About Me

Ithaca, New York
MWF, now officially 42, loves long walks on the beach and laughing with friends ... oh, wait. By day, I'm a mid-level university administrator reluctant to be more specific on a public forum. Nights and weekends, though, I'm a homebody with strong nerdist leanings. I'm never happier than when I'm chatting around the fire, playing board games, cooking up some pasta, and/or road-tripping with my family and friends. I studied psychology and then labor economics in school, and I work in higher education. From time to time I get smug, obsessive, or just plain boring about some combination of these topics, especially when inequality, parenting, or consumer culture are involved. You have been warned.

Saturday, August 29, 2009

#74 - Telex from Cuba

This book is one of the reasons I've gotten so behind in my blogging. It took me over a week to slog through Rachel Kushner's Telex from Cuba (Scribner, 2008), and once I finished, I cranked through two others in rapid succession. Granted, part of the delay was due to my having discovered and then overdosed on playing Bejeweled 2 to the exclusion of everything else for a few days ... but part of it was that Telex just didn't really draw me in enough to make me want to read more than a chapter or 2 at a time. The book was fairly well-reviewed in the New York Times, but frankly, a little disappointing.

Don't get me wrong; Kushner's writing is superb. Her descriptions make you feel like you're right there in pre-Castro 1950s Cuba, with all your senses; the book gives you a phenomenal sense of a time and place that few others (at least in the English language) touch upon. The only trouble is that nothing much seems to happen there. The story, if one can call it that, focuses on the American expats who work for the United Fruit company and their families, living lives of privilege amidst servants and tropical flora. It's told primarily from the vantage points of two children: K.C. Stites, rich and privileged even among the American elite, whose white-jacketed, uber-formal Southern father manages United Fruit's Cuban operation; and Everly Lederer, a bookish, upper-middle-class outsider who develops a crush on Haitian houseboy Willy Blousse rather than returning the affections of the far more suitable K.C. Ultimately, the Stiteses, Lederers, and all their neighbors flee to the continental U.S. by way of Guantanamo (no surprise here; we all know which way the Castro revolution ended up at this point).

Until then, though, the book is little but a sketch of the American enclaves in the Cuba of the day. There are a handful of side storylines that I found interesting: Charmaine Mackey's affair with a wealthy Cuban Lothario; Del Stites' typical adolescent rejection of the family he grew up in, and less-than-typical reaction (running away to join Raul Castro's band of rebels in the mountains).

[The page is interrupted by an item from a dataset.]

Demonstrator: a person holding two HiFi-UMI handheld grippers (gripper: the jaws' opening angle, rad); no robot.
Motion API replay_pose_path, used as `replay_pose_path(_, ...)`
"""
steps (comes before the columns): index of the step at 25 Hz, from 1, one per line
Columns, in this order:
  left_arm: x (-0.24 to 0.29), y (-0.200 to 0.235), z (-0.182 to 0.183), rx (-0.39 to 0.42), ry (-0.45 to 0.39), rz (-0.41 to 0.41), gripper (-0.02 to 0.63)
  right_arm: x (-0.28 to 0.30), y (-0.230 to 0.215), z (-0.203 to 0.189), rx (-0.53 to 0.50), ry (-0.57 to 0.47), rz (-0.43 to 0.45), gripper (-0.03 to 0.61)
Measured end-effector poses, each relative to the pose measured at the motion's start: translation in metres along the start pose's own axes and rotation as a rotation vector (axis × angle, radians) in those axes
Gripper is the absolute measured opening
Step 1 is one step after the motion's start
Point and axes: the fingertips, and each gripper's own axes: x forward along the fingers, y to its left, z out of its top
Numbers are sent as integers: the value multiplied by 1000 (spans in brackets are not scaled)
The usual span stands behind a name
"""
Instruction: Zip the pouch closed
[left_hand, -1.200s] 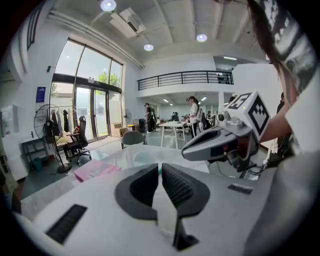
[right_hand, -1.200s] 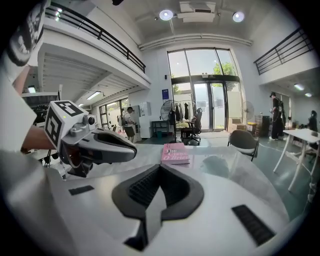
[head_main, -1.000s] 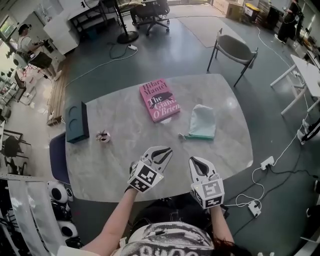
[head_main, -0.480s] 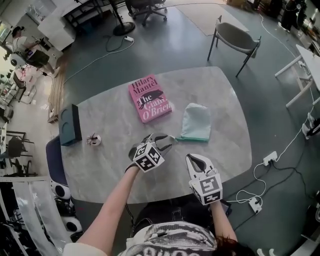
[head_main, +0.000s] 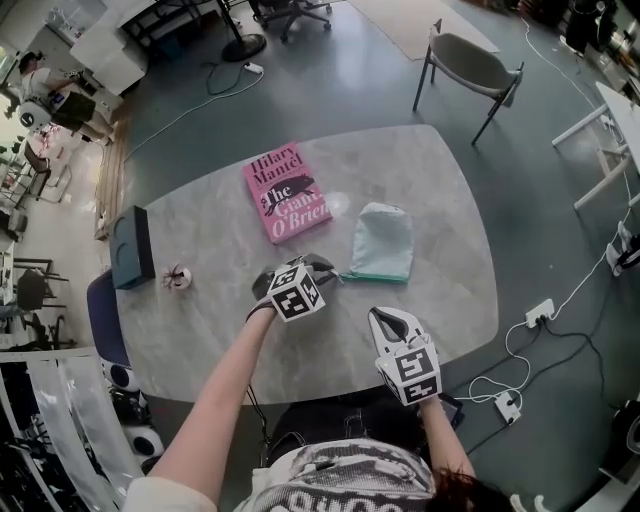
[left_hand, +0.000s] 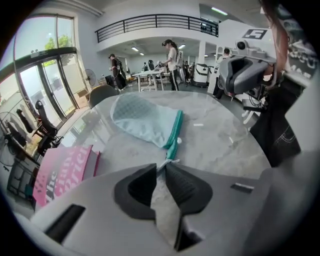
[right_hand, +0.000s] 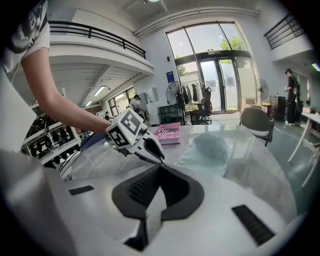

Neither of these are sufficiently well-developed to stand as primary plots, though, nor are any of the characters depicted with near as much depth and nuance as the setting. There's also a side storyline about an opportunistic World War II vet and a nightclub dancer that didn't quite seem to fit with the rest of the story, and which I found distracting. All in all, the book probably has some literary merit, and may well be a fitting tribute to the author's family (according to the blurb on the dust jacket, Kushner's mother grew up in one of the American enclaves in Cuba in the 1950s). And I didn't find it awful; the setting was novel and vivid enough to hold my interest, at least enough to make me finish the book. Not one I'll reread or recommend, though.